The plan appeared to involve the lifting on economic sanctions on Russia, allowing the Russians to build and operate nuclear power plants in Saudi Arabia, along with the U.S. and France, according to a Guardian report.
Though Flynn was forced out of the Trump administration after just weeks due to his ties to Russia, which he had lied about – and Flynn later pleaded guilty to lying to FBI agents about his Russia contacts — his plan to sell nuclear technology to the Saudis appears to be back on track, at least in some form. According to a Reuters report on Wednesday, Energy Secretary Rick Perry has approved "six secret authorizations by companies to sell nuclear power technology and assistance to Saudi Arabia."

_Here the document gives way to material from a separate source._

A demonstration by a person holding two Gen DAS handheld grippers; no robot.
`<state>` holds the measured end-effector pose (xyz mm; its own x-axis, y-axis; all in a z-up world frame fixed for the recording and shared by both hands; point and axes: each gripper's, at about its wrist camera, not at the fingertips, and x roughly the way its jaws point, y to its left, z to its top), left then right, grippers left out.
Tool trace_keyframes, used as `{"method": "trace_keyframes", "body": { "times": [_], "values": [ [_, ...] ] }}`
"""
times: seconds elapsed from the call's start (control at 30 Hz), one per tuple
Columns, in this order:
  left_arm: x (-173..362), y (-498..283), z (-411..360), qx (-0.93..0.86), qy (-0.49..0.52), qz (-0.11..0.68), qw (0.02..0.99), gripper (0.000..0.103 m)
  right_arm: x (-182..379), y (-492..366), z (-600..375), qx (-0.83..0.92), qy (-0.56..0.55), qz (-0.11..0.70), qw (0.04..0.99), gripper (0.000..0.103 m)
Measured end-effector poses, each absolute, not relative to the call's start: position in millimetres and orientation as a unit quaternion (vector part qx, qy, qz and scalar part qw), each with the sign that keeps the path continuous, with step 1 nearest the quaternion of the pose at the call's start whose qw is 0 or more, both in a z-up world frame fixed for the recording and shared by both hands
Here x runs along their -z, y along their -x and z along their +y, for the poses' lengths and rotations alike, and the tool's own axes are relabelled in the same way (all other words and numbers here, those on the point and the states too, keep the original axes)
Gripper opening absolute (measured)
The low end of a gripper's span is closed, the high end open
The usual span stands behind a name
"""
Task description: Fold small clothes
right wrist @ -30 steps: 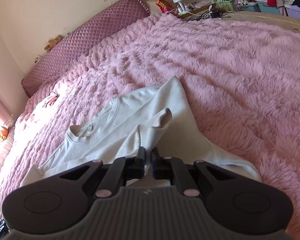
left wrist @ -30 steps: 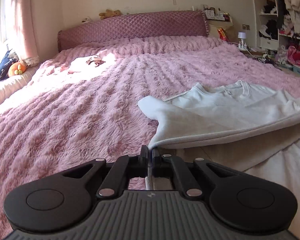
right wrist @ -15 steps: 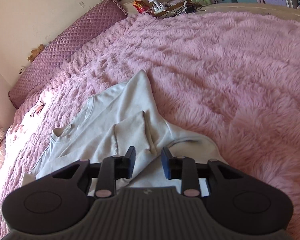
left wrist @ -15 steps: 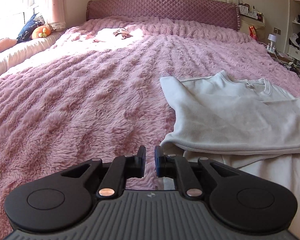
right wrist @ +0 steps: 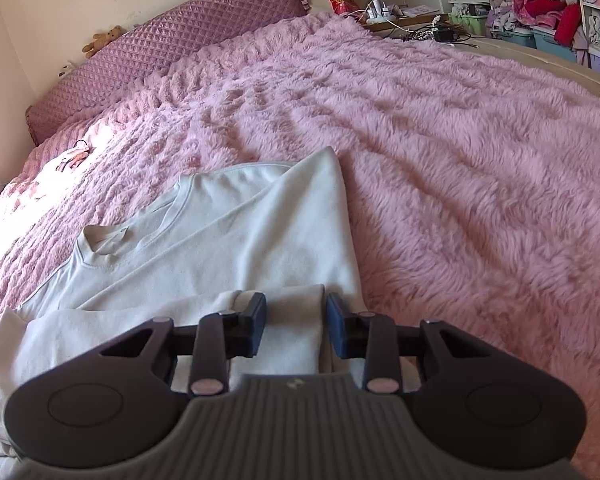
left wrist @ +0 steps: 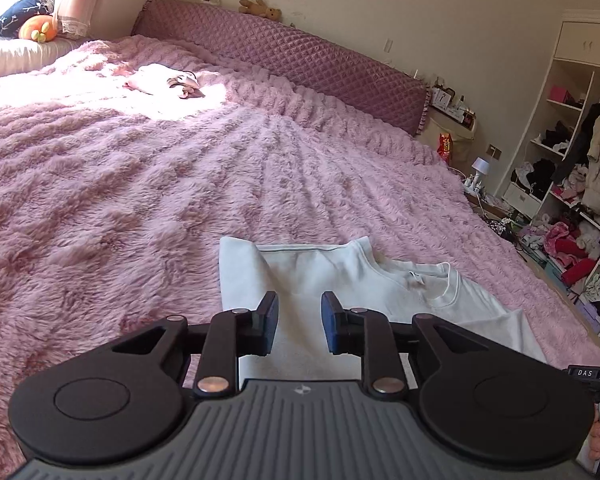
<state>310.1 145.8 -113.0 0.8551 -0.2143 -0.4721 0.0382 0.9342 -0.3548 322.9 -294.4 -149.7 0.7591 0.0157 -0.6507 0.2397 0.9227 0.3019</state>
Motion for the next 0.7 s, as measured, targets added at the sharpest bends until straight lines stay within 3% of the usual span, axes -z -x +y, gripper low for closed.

The secret deals lay the groundwork for companies to eventually sell nuclear technology to Saudi Arabia, after a "transfer of knowledge and expertise" to the Middle Eastern kingdom, according to a report by The Daily Beast, which first reported the existence of the secret nuclear authorizations by Perry.
Allowing the Saudis to build nuclear power plants could lead to a nuclear arms race in the Middle East, U.S. lawmakers fear, according to Reuters. Saudi ruler Crown Prince Mohammad bin Salman has said that if Iran were to start developing nuclear weapons technology, Saudi Arabia would do the same.
But last year, Trump pulled the United States out of a nuclear treaty with Iran negotiated by the administration of President Barack Obama, a deal which prevented the Iranians from developing nuclear weapons. Last week according to a Wall Street Journal report, Trump administration officials alleged that Iran is covertly "poised to restart work" on a new nuclear weapons program, and is "using front companies to buy materials from Russia and China that could be used to reactivate its banned bomb program."
The plan pushed by Flynn and Barrack in early 2017 made substantial progress, according to the congressional investigation, as summarized by Vox.
Under United States law, before the U.S. can sell nuclear technology to any other country, the buyer must agree to conditions, including a pledge that the technology will not be converted for nuclear weapons development, according to the Federation of Atomic Scientists. But under Flynn's plan, those conditions appeared to be ignored, according to the congressional report.